Instructions to follow => Look over the material for the string "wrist". Copy every line where it turns up.

Dataset section =>
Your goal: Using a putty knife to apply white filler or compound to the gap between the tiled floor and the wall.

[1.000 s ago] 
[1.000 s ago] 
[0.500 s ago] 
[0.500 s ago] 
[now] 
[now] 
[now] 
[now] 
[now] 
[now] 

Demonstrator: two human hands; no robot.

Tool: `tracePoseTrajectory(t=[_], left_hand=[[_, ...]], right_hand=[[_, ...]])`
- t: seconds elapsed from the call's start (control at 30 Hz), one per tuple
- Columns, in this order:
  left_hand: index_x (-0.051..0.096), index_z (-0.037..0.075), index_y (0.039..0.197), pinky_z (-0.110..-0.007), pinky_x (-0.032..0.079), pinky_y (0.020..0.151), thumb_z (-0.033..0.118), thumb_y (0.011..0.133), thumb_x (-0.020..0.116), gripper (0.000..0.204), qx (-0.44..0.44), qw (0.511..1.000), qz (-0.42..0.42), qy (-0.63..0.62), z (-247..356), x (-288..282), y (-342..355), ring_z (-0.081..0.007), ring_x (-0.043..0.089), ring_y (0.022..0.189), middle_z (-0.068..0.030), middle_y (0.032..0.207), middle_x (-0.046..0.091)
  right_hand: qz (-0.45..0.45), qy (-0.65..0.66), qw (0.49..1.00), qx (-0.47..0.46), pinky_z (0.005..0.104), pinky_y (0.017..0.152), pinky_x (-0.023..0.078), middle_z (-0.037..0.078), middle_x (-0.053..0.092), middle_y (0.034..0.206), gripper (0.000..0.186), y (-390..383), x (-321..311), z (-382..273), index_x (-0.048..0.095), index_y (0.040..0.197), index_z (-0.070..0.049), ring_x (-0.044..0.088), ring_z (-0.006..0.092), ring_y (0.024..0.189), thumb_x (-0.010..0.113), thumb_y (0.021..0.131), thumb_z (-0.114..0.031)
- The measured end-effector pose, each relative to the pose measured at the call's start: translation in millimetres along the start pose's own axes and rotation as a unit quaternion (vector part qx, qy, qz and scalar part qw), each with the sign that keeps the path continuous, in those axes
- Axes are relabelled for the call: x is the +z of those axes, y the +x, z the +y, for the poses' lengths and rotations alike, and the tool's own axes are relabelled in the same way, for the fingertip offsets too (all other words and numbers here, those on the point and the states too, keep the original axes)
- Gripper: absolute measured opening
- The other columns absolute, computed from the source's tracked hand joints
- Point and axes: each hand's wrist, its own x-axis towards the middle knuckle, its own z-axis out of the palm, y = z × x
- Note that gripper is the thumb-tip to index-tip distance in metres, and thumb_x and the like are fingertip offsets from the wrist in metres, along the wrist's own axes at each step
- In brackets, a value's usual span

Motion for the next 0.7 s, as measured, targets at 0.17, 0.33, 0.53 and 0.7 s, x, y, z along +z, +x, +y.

Expected answer =>
- Point and axes: each hand's wrist, its own x-axis towards the middle knuckle, its own z-axis out of the palm, y = z × x
- Note that gripper is the thumb-tip to index-tip distance in metres, and thumb_x and the like are fingertip offsets from the wrist in metres, along the wrist's own axes at each step

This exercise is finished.